= Jock McFadyen =

British painter

Jock McFadyen (born 18 September 1950) is a contemporary British painter.

==Biography==
McFadyen was born 18 September 1950 in Paisley, Scotland. As a teenager he attended Saturday morning classes at Glasgow School of Art. McFadyen moved to England in 1966 at the age of fifteen and was educated at Chelsea School of Art, gaining his BA in 1976 and MA in 1977. He taught one day a week at the Slade School of Art between 1980 and 2005. He married Carol Hambleton in 1972 and they had one son. He married his second wife Susie Honeyman (violin player in the Mekons) in 1991 and they have two children.

In 1981 McFadyen was appointed Artist in Residence at the National Gallery, London. During this period the painter resolved to make the observed world his subject rather than the witty conjectures with which he had graduated from Chelsea School of Art in 1977. The first pictures to emerge in the early eighties were populated by the waifs and strays of pre-Canary Wharf London. McFadyen was part of the diaspora of artists to the East End since the late sixties and says that the figures in his work of that period were not inventions but sightings of individuals and events of the time.

In 1991 McFadyen had a major solo exhibition Fragments From Berlin at The Imperial War Museum of works made in response to the dismantling of the Berlin Wall in 1991. In 1992 he was commissioned to design the set and costumes for Sir Kenneth MacMillan's last ballet The Judas Tree at the Royal Opera House, Covent Garden. It was at this point that the figure fell away from McFadyen's work. Full-blown urban landscape, sometimes on a monumental scale, emerged and continues to preoccupy the artist to this day.
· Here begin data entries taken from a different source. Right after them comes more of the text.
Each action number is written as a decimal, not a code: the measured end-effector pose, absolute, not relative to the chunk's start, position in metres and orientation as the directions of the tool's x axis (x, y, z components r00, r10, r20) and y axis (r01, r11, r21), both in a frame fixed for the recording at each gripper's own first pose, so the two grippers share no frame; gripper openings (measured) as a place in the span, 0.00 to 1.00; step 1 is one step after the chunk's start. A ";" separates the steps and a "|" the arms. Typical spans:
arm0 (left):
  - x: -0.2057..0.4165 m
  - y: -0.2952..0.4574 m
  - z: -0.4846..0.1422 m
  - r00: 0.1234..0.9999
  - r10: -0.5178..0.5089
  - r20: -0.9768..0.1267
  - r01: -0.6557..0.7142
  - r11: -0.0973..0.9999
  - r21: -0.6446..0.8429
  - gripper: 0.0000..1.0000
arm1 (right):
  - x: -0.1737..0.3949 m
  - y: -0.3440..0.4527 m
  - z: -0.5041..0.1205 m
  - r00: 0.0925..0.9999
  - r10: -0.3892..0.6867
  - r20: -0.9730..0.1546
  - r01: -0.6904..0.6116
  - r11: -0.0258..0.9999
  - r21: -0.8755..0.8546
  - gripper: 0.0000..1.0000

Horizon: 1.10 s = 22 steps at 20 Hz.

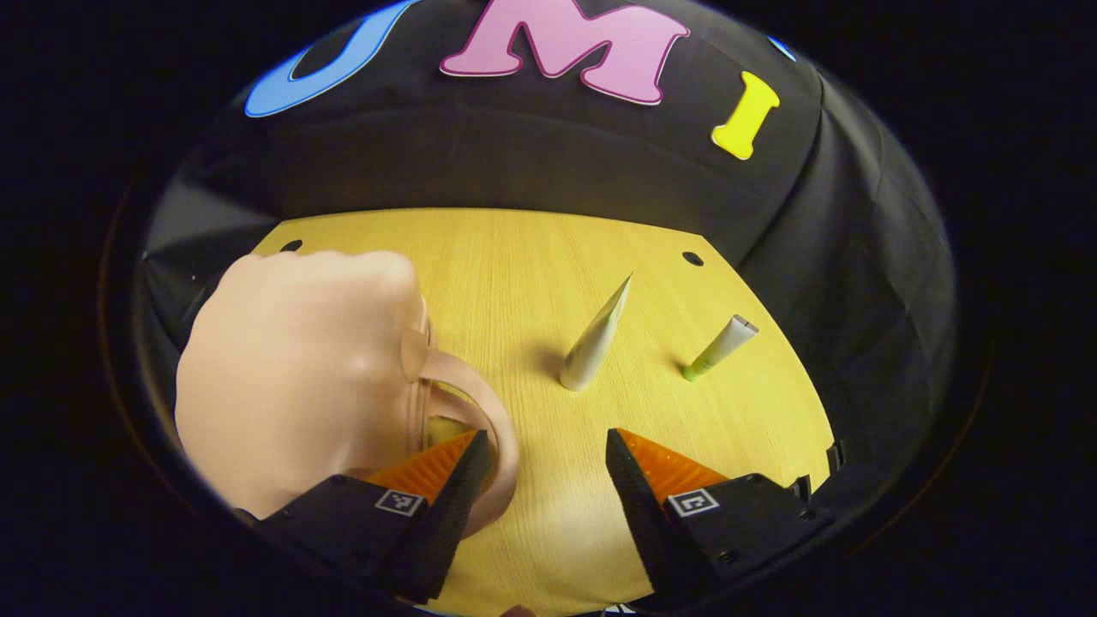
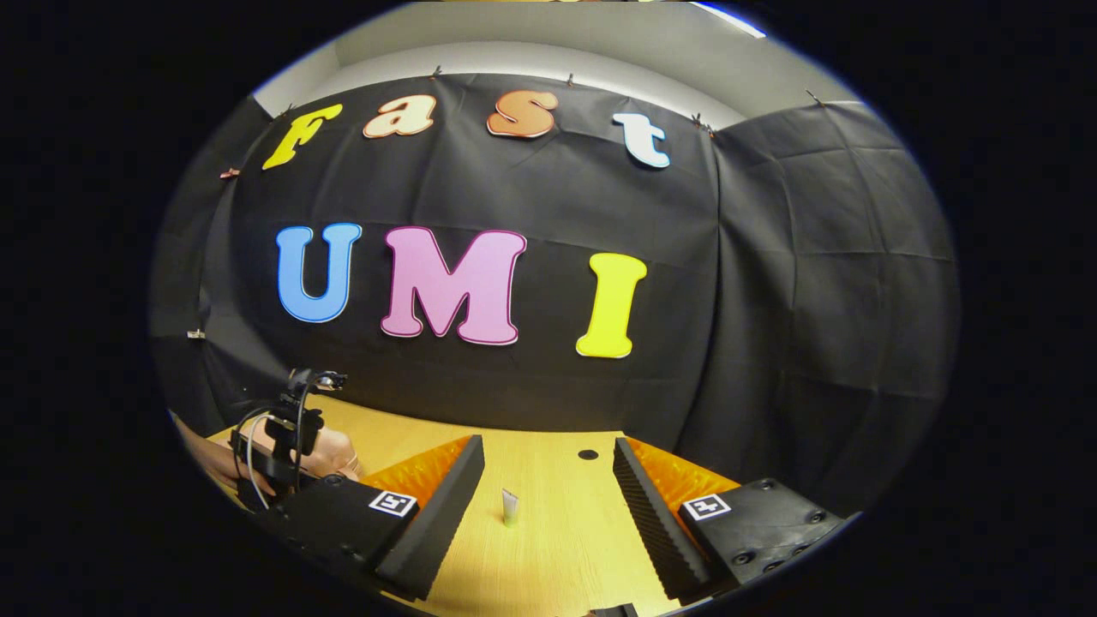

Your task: First open the suitcase, pack the skin care products into it, and then close the suitcase.

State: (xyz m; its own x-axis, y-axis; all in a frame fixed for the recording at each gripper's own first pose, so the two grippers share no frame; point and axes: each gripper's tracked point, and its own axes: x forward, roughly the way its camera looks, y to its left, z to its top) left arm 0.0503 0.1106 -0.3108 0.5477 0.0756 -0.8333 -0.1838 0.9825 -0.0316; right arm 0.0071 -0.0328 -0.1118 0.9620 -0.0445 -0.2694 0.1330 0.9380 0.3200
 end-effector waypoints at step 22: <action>0.042 0.197 -0.164 0.483 0.238 -0.842 -0.239 0.962 0.135 0.18 | 0.070 -0.040 -0.177 0.954 0.162 -0.251 -0.041 0.903 0.429 0.96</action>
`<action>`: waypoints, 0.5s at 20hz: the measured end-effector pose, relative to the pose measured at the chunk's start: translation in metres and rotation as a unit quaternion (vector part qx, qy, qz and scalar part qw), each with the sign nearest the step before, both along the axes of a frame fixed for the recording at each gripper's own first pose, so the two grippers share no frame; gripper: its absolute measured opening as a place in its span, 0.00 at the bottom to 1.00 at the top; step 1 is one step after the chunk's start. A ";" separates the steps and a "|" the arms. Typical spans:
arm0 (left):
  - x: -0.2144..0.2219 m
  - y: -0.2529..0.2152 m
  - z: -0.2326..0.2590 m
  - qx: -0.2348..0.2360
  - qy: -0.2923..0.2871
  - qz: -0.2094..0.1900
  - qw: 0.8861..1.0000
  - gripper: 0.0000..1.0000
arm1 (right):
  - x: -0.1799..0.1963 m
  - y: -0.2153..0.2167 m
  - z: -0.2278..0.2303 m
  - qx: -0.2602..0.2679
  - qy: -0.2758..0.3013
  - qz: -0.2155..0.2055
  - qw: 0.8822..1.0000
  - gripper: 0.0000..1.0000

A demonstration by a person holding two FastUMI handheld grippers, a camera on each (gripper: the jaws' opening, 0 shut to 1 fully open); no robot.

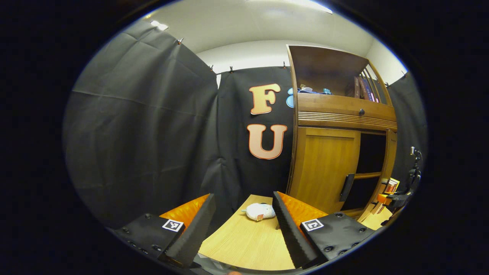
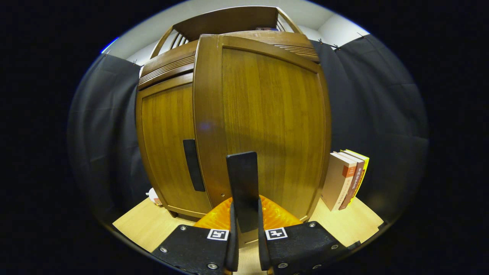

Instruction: Open the right door of the double-door shoe cabinet with the right hand, and open the left door with the left hand.

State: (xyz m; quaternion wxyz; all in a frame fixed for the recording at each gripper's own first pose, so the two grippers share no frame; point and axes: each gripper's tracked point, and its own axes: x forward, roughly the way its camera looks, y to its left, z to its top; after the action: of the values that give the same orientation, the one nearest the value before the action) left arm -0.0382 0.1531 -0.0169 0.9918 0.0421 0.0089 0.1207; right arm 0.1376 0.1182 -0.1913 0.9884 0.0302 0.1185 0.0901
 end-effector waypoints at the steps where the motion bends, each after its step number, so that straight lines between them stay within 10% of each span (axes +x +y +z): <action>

Jock McFadyen claims Sickert as well as Whistler and L. S. Lowry among painterly influences from the past, while German and American realist film from the 1970s as well as the contemporary novel and music are influences which are more significant to the artist than those from contemporary painting. During the 1990s McFadyen found a fellow traveller in the writer Iain Sinclair whose Downriver and Lights out for the territory mirrored McFadyen's preoccupation with the eastern plains of the city and its estuary. McFadyen had previously worked with the novelists Howard Jacobson and Will Self on prints and booklets. In 2001 Iain Sinclair wrote Walking up walls to accompany Jock McFadyen's solo exhibition at Agnews and Lund Humphries published a monograph on the artist, A book about a painter, written by David Cohen. In 2004 McFadyen collaborated with Sinclair and others to create an exhibition about the A13 at the Wapping Project curated by the Architecture Foundation.

In 2005 McFadyen and his wife Susie Honeyman started The Grey Gallery, a nomadic entity set up to work with artists, writers and musicians on a project by project basis with the aim of working across disciplines and to work outside of the existing dealer and curator conventions. Projects have included the sculptor Richard Wilson, painter Bob and Roberta Smith, and musicians Little Sparta and Giles Perring.

McFadyen currently lives and works in London, Edinburgh and the Scottish Borders. He has had over 50 solo exhibitions and his work is held by 30 public collections in the UK as well as private and corporate collections.

McFadyen was elected a Royal Academician in 2012 and an Honorary Royal Scottish Academician in 2022.

In 2019 the Royal Academy published a second monograph on the artist by architecture critic and writer Rowan Moore. McFadyen curated the Royal Academy Summer Exhibition in 2019.

A series of major exhibitions planned to celebrate the artist's 70th birthday began in November 2020 with Jock McFadyen Goes to The Pictures at Edinburgh's City Art Centre, followed by Lost Boat Party at Dovecot Studios, Edinburgh, a retrospective, Jock McFadyen Goes to The Lowry at The Lowry in Salford, 2021, Tourist Without a Guidebook at the Royal Academy in 2022,

In 2026, McFadyen with Jem Finer presented Underground (and Surface) at the Guildhall in London, running from February to September.